■ **Work item**
Please repeat each of the records that follow, exactly as written.

■ **Provided data**
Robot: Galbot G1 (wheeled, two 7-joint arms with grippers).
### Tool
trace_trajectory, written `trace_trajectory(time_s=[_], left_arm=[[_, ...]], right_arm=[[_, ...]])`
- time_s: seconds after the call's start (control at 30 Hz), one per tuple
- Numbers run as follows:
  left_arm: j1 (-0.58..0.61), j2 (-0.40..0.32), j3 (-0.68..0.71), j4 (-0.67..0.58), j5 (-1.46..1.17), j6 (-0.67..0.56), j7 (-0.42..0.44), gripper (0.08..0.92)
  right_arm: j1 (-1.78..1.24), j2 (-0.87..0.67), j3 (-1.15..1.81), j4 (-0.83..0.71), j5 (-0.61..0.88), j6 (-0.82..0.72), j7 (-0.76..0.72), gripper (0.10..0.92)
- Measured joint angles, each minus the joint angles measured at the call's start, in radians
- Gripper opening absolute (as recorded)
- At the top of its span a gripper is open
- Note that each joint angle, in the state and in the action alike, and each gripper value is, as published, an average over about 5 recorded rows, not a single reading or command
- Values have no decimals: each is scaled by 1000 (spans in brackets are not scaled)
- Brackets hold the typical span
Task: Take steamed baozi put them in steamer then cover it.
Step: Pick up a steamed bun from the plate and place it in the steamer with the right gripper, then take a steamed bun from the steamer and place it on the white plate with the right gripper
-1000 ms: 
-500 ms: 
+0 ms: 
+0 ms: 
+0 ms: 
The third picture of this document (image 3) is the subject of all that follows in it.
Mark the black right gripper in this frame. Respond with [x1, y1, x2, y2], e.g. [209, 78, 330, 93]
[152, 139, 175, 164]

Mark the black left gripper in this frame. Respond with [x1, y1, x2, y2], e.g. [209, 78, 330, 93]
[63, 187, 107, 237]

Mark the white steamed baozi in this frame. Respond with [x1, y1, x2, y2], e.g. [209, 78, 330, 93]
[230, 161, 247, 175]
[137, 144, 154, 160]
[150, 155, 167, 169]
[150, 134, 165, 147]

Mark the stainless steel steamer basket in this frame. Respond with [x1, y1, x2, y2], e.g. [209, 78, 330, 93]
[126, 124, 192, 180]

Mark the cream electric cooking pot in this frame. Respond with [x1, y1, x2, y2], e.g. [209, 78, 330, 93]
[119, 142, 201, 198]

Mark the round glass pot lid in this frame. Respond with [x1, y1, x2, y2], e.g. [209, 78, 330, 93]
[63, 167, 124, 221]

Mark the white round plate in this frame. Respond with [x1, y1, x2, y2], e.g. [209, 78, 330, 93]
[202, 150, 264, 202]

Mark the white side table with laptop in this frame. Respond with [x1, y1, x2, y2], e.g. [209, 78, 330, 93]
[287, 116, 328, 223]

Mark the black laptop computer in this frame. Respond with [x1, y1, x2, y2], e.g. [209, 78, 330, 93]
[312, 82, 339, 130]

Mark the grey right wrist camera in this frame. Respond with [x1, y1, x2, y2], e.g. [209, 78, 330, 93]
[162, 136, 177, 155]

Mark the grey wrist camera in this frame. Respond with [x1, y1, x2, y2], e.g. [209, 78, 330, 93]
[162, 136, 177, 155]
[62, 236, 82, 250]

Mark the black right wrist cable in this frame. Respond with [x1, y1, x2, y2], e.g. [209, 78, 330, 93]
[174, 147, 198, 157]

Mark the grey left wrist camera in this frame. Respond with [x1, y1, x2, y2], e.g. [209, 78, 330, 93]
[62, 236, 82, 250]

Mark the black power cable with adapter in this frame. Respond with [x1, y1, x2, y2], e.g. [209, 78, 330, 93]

■ **Exercise answer**
Robot: Galbot G1 (wheeled, two 7-joint arms with grippers).
### Tool
trace_trajectory, written `trace_trajectory(time_s=[_], left_arm=[[_, ...]], right_arm=[[_, ...]])`
- time_s: seconds after the call's start (control at 30 Hz), one per tuple
- Numbers run as follows:
  left_arm: j1 (-0.58..0.61), j2 (-0.40..0.32), j3 (-0.68..0.71), j4 (-0.67..0.58), j5 (-1.46..1.17), j6 (-0.67..0.56), j7 (-0.42..0.44), gripper (0.08..0.92)
  right_arm: j1 (-1.78..1.24), j2 (-0.87..0.67), j3 (-1.15..1.81), j4 (-0.83..0.71), j5 (-0.61..0.88), j6 (-0.82..0.72), j7 (-0.76..0.72), gripper (0.10..0.92)
- Measured joint angles, each minus the joint angles measured at the call's start, in radians
- Gripper opening absolute (as recorded)
- At the top of its span a gripper is open
- Note that each joint angle, in the state and in the action alike, and each gripper value is, as published, an average over about 5 recorded rows, not a single reading or command
- Values have no decimals: each is scaled by 1000 (spans in brackets are not scaled)
- Brackets hold the typical span
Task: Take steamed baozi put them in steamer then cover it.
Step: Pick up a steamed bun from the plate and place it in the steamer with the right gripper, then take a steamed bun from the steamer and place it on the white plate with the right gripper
-1000 ms: 
-500 ms: 
+0 ms: 
+0 ms: 
+0 ms: 
The third picture of this document (image 3) is the subject of all that follows in it.
Mark the black right gripper in this frame. Respond with [x1, y1, x2, y2], e.g. [209, 78, 330, 93]
[152, 139, 175, 164]

Mark the black left gripper in this frame. Respond with [x1, y1, x2, y2], e.g. [209, 78, 330, 93]
[63, 187, 107, 237]

Mark the white steamed baozi in this frame. Respond with [x1, y1, x2, y2], e.g. [209, 78, 330, 93]
[230, 161, 247, 175]
[137, 144, 154, 160]
[150, 155, 167, 169]
[150, 134, 165, 147]

Mark the stainless steel steamer basket in this frame. Respond with [x1, y1, x2, y2], e.g. [209, 78, 330, 93]
[126, 124, 192, 180]

Mark the cream electric cooking pot in this frame. Respond with [x1, y1, x2, y2], e.g. [209, 78, 330, 93]
[119, 142, 201, 198]

Mark the round glass pot lid in this frame. Respond with [x1, y1, x2, y2], e.g. [209, 78, 330, 93]
[63, 167, 124, 221]

Mark the white round plate in this frame. Respond with [x1, y1, x2, y2], e.g. [209, 78, 330, 93]
[202, 150, 264, 202]

Mark the white side table with laptop in this frame. Respond with [x1, y1, x2, y2], e.g. [209, 78, 330, 93]
[287, 116, 328, 223]

Mark the black laptop computer in this frame. Respond with [x1, y1, x2, y2], e.g. [209, 78, 330, 93]
[312, 82, 339, 130]

Mark the grey right wrist camera in this frame. Respond with [x1, y1, x2, y2], e.g. [209, 78, 330, 93]
[162, 136, 177, 155]

Mark the grey wrist camera in this frame. Respond with [x1, y1, x2, y2], e.g. [209, 78, 330, 93]
[162, 136, 177, 155]
[62, 236, 82, 250]

Mark the black right wrist cable in this frame. Respond with [x1, y1, x2, y2], e.g. [209, 78, 330, 93]
[174, 147, 198, 157]

Mark the grey left wrist camera in this frame. Respond with [x1, y1, x2, y2], e.g. [209, 78, 330, 93]
[62, 236, 82, 250]

Mark the black power cable with adapter in this frame. Respond with [x1, y1, x2, y2], e.g. [209, 78, 330, 93]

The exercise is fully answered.